What Are Agribusiness Groups Trying to Hide with ‘Ag-Gag’ Bills?
A number of state legislatures have opened their 2012 sessions, and others are gearing up. We are sure to see a raft of pro-animal legislation introduced by lawmakers, but also measures to open up new opportunities for animal cruelty and abuse, to conceal what’s going on in certain industries, and to maintain the status quo.
Animal science professor Peter Cheeke writes in an agricultural textbook, “One of the best things modern animal agriculture has going for it is that most people…haven't a clue how animals are raised…For modern animal agriculture, the less the consumer knows about what's happening before the meat hits the plate, the better."
The HSUS
An HSUS undercover investigation in 2010.
But a number of exposés from news-gathering organizations and from animal protection groups like The HSUS have thrown back the curtain on extreme confinement methods and inhumane handling and slaughter practices. One of the most notable was surely our investigation into the Hallmark Westland plant and the abuse of downed animals in California, which led to cruelty convictions, Congressional hearings, a shut-down of the plant, and the largest meat recall in U.S. history. This slaughter plant was the number-two supplier of ground beef to the National School Lunch Program.
In the wake of these scandals, the response from certain segments of industry has not been reform and transparency, but concerted efforts to turn the curtain into a concrete wall―barring anyone not part of the industry from seeing what’s going on.
So far this year, big ag interests are actively pushing for the enactment of bills in Florida, Indiana, Iowa, Minnesota, Nebraska, and New York to ban undercover anti-cruelty investigations on factory farms.
These so-called “ag-gag” bills range from banning taking a photo or video of a factory farm without permission, to even banning possession and distribution of such photos or videos.
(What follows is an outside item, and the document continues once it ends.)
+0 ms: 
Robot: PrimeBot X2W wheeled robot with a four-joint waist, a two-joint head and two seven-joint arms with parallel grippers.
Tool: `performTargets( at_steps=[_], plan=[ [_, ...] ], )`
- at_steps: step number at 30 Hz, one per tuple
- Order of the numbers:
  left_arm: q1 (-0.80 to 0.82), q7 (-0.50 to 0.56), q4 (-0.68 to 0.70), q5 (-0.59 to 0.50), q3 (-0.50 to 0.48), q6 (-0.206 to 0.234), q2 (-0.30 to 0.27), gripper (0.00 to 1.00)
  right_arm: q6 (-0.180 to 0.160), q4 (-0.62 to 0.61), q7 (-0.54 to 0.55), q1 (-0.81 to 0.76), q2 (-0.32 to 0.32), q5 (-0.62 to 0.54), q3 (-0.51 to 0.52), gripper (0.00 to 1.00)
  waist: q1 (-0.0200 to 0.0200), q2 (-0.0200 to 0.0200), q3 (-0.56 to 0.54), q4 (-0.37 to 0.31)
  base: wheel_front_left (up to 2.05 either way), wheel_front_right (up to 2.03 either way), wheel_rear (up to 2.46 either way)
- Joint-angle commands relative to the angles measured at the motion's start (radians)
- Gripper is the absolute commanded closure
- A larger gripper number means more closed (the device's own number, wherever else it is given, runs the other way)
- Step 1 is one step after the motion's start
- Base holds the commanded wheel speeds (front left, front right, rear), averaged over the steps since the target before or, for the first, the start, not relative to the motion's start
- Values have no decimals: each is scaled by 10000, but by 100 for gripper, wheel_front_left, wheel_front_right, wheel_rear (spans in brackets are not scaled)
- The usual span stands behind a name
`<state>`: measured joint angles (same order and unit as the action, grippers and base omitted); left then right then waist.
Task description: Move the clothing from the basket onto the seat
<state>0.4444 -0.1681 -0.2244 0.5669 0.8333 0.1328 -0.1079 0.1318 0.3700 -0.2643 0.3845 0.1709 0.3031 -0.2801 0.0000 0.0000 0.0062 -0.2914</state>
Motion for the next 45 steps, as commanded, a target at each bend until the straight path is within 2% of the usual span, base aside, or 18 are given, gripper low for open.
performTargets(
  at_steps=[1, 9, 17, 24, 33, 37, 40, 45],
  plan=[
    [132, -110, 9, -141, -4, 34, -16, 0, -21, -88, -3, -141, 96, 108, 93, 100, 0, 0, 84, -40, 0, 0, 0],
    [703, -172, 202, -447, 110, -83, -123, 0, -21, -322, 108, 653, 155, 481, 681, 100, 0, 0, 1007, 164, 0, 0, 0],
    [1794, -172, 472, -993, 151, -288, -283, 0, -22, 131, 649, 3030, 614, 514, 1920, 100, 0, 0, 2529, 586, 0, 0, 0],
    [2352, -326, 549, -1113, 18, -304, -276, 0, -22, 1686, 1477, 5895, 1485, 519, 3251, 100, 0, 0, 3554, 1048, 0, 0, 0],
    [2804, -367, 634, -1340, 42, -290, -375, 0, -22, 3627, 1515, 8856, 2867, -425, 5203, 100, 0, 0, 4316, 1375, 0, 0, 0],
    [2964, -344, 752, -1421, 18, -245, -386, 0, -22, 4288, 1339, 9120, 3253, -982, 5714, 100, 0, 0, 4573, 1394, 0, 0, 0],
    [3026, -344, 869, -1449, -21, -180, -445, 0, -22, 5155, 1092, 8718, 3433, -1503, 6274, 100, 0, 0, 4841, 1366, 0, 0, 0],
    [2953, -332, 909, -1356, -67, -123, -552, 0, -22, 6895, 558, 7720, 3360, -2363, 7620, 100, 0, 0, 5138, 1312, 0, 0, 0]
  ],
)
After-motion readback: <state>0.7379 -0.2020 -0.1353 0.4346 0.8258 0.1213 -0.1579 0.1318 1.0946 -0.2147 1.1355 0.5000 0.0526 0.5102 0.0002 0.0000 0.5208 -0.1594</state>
Some of the bills seek to accomplish the same goal by essentially making it a crime for an undercover investigator to gain employment at a factory farm. Some of the bills go so far that they would prevent whistleblowers from exposing illegal activities at a factory farm, even financial embezzlement, sexual harassment, or violations of worker safety laws. It's an attack on the First Amendment of the worst kind.
As The HSUS’s Paul Shapiro told CNN viewers, it’s understandable that the meat industry would want to pass these bills and conceal its practices from Americans. After all, poll after poll shows that Americans don’t want animals confined in tiny cages where they can barely move an inch their whole lives. Yet this extreme confinement is regrettably a standard practice for millions of farm animals in our country.
Animal agriculture has become more consolidated and more industrialized over the past few decades, and more people than ever are removed from the daily experiences of animals. There’s a widespread assumption in the American public that someone’s looking out for the creatures on the farm.
When people learn of systemic abuses, however, they want change.
Some industry organizations are changing, such as the United Egg Producers, which is joining with The HSUS in an effort to transition the egg industry away from barren battery cages. Other state-based groups have also driven reform in Colorado, Michigan, Ohio, and other states.
These ag-gag bills take our nation in the wrong direction. They should be defeated. And instead, we should be working on improving conditions for farm animals and letting sunshine flow into food production facilities across the country.